[Start of Attachment]
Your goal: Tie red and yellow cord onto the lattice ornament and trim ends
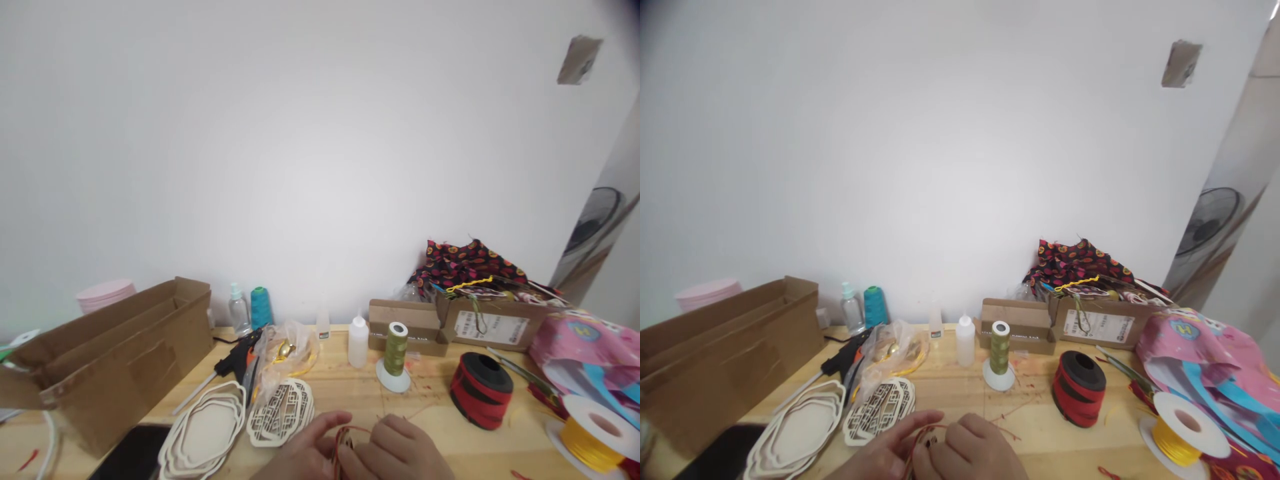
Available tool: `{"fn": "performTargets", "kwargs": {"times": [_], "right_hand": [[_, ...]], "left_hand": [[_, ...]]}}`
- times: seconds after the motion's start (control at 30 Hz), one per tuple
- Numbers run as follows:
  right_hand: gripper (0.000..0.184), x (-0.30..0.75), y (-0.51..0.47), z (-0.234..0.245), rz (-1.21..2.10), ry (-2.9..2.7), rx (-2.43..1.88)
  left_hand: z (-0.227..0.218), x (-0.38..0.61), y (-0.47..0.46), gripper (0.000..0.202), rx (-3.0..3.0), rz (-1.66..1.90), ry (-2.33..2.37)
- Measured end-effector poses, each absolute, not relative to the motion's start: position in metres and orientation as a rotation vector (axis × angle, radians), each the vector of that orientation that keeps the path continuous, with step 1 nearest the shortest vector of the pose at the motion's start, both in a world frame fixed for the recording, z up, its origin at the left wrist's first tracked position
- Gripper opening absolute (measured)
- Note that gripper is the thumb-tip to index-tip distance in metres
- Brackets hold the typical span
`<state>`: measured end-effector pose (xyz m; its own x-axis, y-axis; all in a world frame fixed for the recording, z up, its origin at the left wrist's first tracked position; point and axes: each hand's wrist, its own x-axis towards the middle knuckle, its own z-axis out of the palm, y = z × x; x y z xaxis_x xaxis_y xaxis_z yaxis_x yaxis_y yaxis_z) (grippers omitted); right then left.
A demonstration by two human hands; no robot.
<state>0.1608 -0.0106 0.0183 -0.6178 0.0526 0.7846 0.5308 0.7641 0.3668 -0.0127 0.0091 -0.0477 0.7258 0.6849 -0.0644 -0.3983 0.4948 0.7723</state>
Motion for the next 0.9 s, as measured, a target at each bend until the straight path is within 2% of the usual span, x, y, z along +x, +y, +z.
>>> {"fn": "performTargets", "kwargs": {"times": [0.23, 0.5, 0.73, 0.9], "right_hand": [[0.026, 0.158, -0.011, 0.013, -0.734, -2.151, -0.417], [0.025, 0.157, -0.011, 0.015, -0.734, -2.139, -0.425], [0.033, 0.155, -0.013, 0.016, -0.726, -2.167, -0.432], [0.033, 0.155, -0.012, 0.018, -0.703, -2.148, -0.43]], "left_hand": [[-0.055, -0.01, 0.014, 0.059, 0.691, 0.678, 0.415], [-0.026, -0.015, -0.004, 0.06, 0.743, 0.745, 0.536], [-0.014, -0.007, -0.006, 0.056, 0.644, 0.753, 0.583], [-0.026, -0.006, -0.002, 0.058, 0.663, 0.754, 0.576]]}}
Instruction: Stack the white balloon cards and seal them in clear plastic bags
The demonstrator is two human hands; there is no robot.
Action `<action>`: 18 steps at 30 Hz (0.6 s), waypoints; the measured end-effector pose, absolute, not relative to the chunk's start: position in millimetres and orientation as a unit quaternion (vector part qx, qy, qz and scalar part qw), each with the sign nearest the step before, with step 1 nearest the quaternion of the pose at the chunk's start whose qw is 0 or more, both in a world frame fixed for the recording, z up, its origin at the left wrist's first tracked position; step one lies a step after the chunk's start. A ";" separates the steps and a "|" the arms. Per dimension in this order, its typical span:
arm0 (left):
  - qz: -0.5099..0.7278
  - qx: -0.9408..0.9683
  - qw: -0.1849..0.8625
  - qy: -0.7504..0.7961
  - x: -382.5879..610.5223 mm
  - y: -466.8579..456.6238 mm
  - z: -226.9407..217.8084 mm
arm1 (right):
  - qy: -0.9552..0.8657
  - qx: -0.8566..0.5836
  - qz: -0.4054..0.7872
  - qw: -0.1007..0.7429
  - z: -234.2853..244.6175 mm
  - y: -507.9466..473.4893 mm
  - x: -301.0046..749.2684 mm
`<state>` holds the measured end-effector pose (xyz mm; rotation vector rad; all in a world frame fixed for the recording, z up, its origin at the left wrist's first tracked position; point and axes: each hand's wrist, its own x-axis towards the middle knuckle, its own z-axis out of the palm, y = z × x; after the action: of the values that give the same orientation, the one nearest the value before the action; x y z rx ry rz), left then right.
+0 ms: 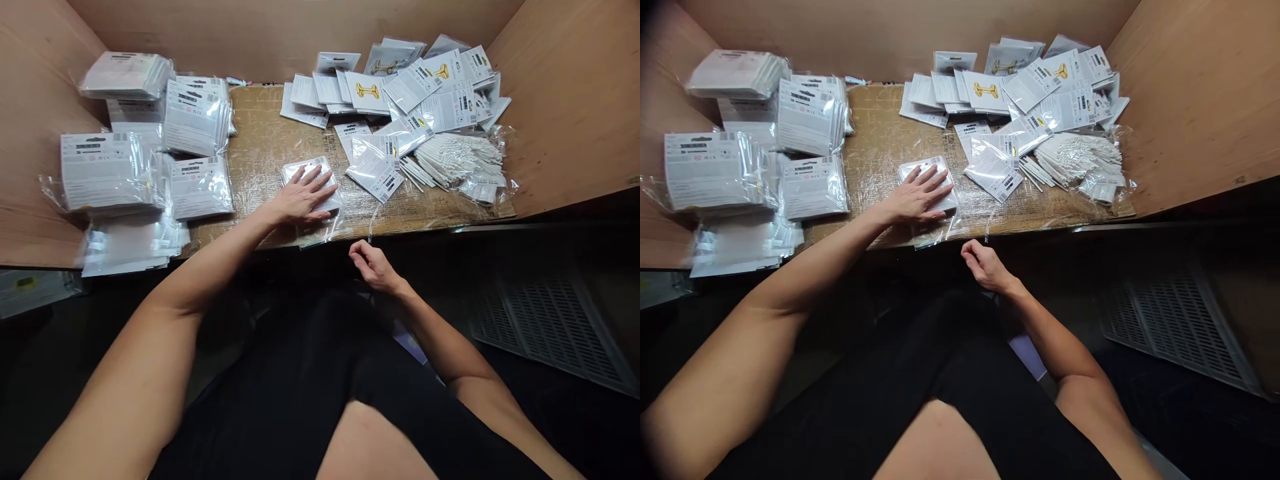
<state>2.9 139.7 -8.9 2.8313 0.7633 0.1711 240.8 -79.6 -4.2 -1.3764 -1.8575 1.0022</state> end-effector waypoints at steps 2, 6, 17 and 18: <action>0.046 0.959 0.117 0.255 3.0 136.2 -7.0 | -0.723 -0.535 0.316 0.303 -3.9 -87.5 245.0; 0.045 0.952 0.132 0.271 9.4 133.2 -6.4 | -0.821 -0.477 0.196 0.245 -1.0 -56.0 213.7; 0.053 0.958 0.110 0.260 8.5 131.8 -6.8 | -0.907 -0.413 0.065 0.059 -10.5 -7.6 155.4; 0.055 0.957 0.112 0.261 8.0 131.9 -6.6 | -0.907 -0.411 0.064 0.065 -10.0 -8.8 156.1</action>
<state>8.0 131.9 -6.6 2.8101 0.7649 0.1602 156.1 -8.8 -10.0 -1.2413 -2.7369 0.1927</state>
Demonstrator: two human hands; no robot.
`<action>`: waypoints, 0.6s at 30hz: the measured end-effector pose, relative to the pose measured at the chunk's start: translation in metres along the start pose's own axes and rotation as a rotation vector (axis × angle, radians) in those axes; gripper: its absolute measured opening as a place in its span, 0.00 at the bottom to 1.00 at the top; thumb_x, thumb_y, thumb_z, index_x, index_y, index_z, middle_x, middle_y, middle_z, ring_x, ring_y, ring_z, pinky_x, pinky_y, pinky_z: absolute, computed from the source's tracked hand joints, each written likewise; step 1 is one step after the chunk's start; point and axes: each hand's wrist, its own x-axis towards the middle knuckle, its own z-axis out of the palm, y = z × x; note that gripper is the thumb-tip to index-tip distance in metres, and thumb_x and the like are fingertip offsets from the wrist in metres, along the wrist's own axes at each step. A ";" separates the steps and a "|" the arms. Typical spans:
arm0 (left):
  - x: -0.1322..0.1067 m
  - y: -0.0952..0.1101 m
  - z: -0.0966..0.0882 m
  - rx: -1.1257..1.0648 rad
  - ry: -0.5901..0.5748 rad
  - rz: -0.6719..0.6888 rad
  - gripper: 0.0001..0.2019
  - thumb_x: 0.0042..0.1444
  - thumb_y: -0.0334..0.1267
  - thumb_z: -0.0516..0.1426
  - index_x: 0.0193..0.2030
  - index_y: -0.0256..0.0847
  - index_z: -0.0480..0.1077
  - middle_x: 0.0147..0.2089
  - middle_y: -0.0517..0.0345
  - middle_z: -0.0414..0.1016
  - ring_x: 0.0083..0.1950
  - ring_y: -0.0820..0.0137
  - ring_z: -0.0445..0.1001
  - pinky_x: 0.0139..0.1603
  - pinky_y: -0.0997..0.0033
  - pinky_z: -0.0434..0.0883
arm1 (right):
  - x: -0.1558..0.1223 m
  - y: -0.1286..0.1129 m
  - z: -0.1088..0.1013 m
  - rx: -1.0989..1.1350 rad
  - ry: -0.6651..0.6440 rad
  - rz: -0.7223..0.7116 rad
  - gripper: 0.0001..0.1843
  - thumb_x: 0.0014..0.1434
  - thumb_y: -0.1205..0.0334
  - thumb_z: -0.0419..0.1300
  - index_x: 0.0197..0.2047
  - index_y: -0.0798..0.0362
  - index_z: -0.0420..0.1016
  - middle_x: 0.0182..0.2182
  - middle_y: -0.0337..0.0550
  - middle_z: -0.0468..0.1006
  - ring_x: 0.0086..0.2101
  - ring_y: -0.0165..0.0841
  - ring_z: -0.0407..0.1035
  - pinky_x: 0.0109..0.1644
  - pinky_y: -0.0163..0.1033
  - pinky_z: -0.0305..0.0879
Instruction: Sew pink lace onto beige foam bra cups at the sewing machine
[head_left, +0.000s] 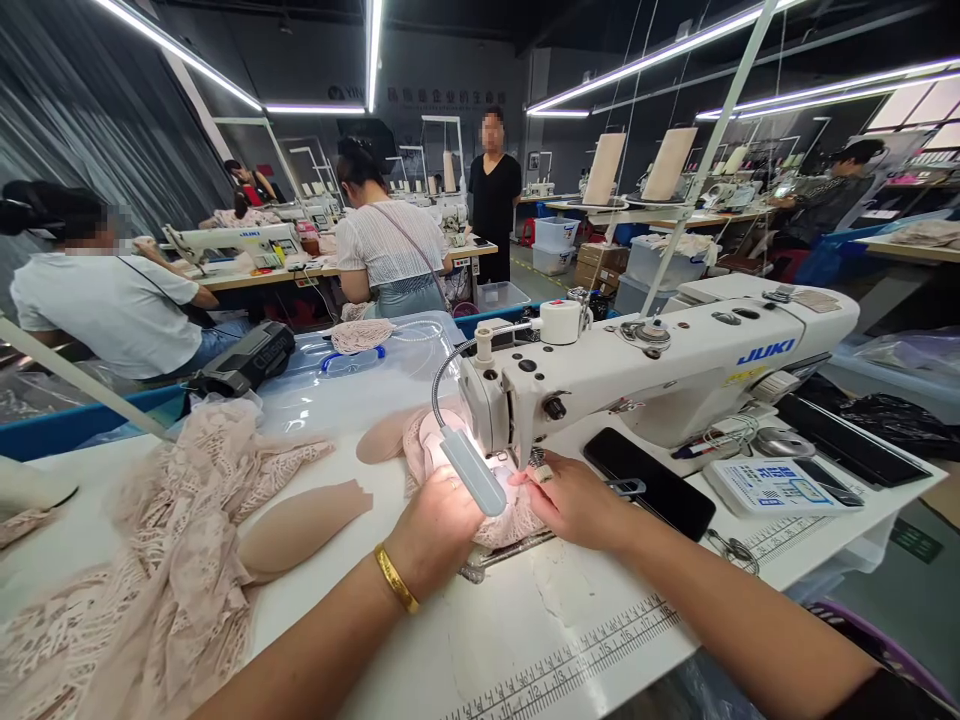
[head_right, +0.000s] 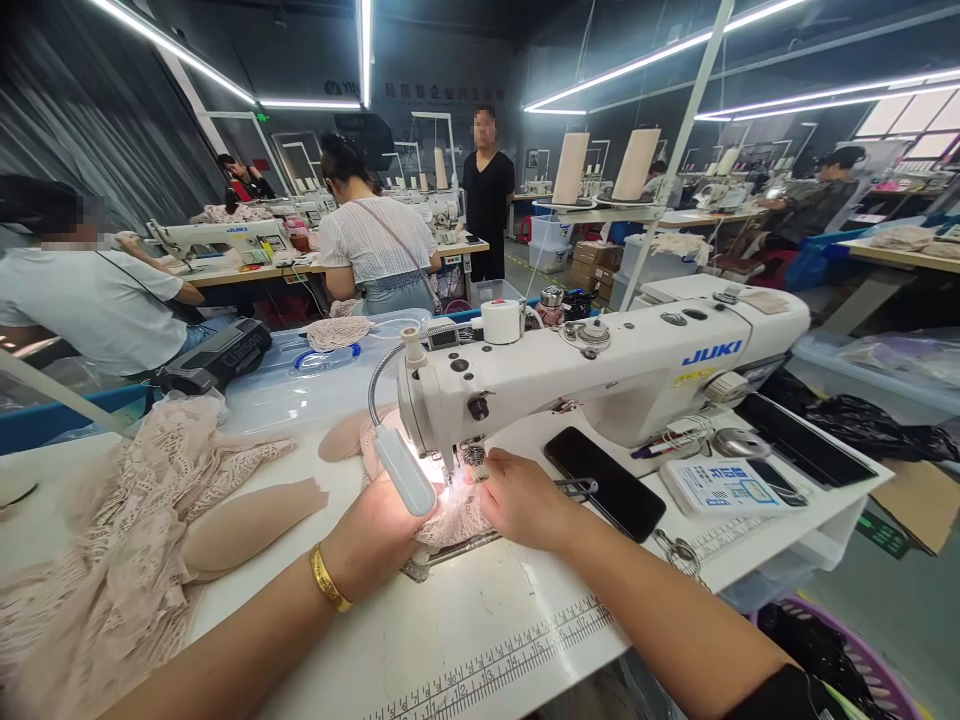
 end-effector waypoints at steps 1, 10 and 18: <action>-0.002 0.000 -0.003 -0.052 -0.058 -0.015 0.18 0.57 0.21 0.53 0.50 0.42 0.74 0.47 0.52 0.80 0.52 0.60 0.77 0.61 0.51 0.72 | -0.001 0.000 0.000 -0.011 0.013 -0.032 0.15 0.64 0.72 0.49 0.49 0.55 0.74 0.38 0.50 0.79 0.43 0.42 0.72 0.46 0.44 0.67; -0.007 0.008 -0.024 -0.375 -0.321 -0.269 0.26 0.49 0.33 0.62 0.57 0.45 0.69 0.59 0.49 0.74 0.57 0.56 0.72 0.56 0.58 0.72 | -0.004 -0.025 -0.002 0.013 0.140 -0.473 0.21 0.67 0.56 0.60 0.61 0.49 0.65 0.56 0.48 0.76 0.53 0.42 0.67 0.51 0.44 0.62; -0.020 0.007 -0.018 -0.212 -0.352 -0.181 0.10 0.49 0.28 0.59 0.38 0.44 0.72 0.38 0.56 0.74 0.38 0.62 0.70 0.42 0.60 0.66 | 0.001 0.000 0.016 -0.267 0.138 -0.259 0.17 0.52 0.84 0.52 0.30 0.52 0.69 0.30 0.41 0.73 0.33 0.35 0.60 0.44 0.40 0.56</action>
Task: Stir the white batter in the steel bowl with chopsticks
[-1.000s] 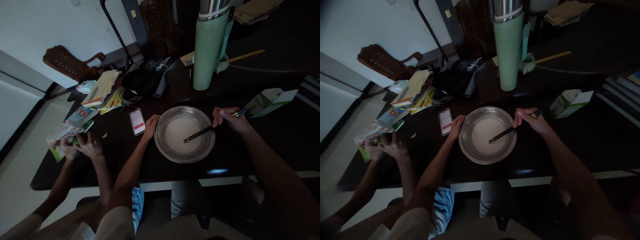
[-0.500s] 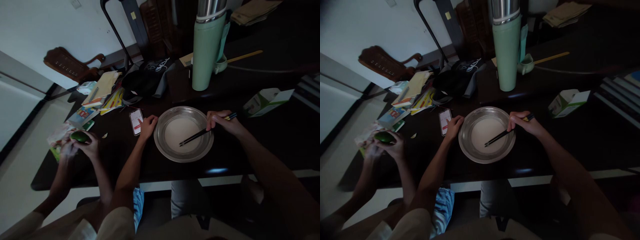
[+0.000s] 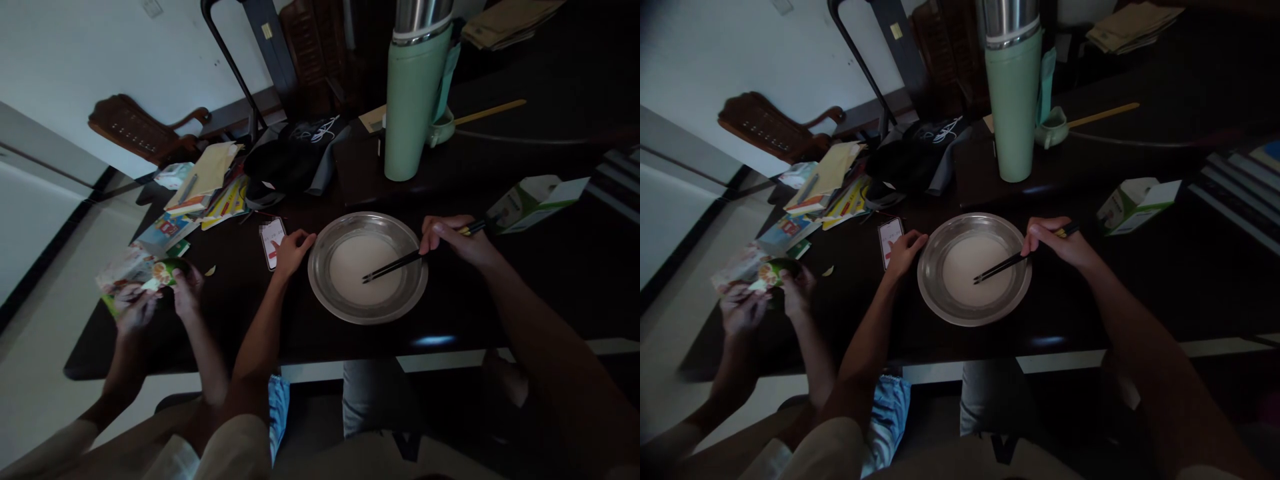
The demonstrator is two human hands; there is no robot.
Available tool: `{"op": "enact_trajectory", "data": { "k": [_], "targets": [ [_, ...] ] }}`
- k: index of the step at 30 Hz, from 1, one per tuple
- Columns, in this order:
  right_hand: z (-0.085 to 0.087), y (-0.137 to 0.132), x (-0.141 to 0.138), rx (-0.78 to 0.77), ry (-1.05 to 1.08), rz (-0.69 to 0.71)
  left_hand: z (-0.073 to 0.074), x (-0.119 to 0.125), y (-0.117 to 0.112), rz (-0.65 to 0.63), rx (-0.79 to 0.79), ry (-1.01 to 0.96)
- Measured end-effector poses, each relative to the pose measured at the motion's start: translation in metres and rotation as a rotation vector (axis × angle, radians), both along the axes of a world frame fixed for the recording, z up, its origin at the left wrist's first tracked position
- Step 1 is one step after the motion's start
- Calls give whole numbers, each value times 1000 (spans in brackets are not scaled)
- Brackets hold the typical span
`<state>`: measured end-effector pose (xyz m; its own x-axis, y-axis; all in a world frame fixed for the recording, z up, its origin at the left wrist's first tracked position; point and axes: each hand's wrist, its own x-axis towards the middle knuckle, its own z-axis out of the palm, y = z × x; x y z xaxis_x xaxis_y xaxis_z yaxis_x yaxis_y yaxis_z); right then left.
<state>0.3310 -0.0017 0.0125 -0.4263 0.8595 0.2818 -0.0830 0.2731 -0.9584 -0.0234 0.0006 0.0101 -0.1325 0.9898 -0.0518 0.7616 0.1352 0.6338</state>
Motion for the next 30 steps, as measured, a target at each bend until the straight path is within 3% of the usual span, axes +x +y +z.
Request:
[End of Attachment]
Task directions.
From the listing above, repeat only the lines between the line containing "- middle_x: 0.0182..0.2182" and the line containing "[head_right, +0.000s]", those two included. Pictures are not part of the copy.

Answer to this task.
  - middle_x: 0.0182..0.2182
  - middle_y: -0.0337..0.0550
  - middle_z: -0.0468..0.1006
  - ring_x: 0.0086..0.2101
  - ring_y: -0.0165..0.0841
  - ring_z: -0.0407..0.1035
  - pinky_x: 0.0109..0.1644
  - pinky_y: -0.0163..0.1033
  - pinky_z: -0.0305..0.0879
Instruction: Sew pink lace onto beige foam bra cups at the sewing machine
[head_left, +0.000s] 
[head_right, +0.000s] 

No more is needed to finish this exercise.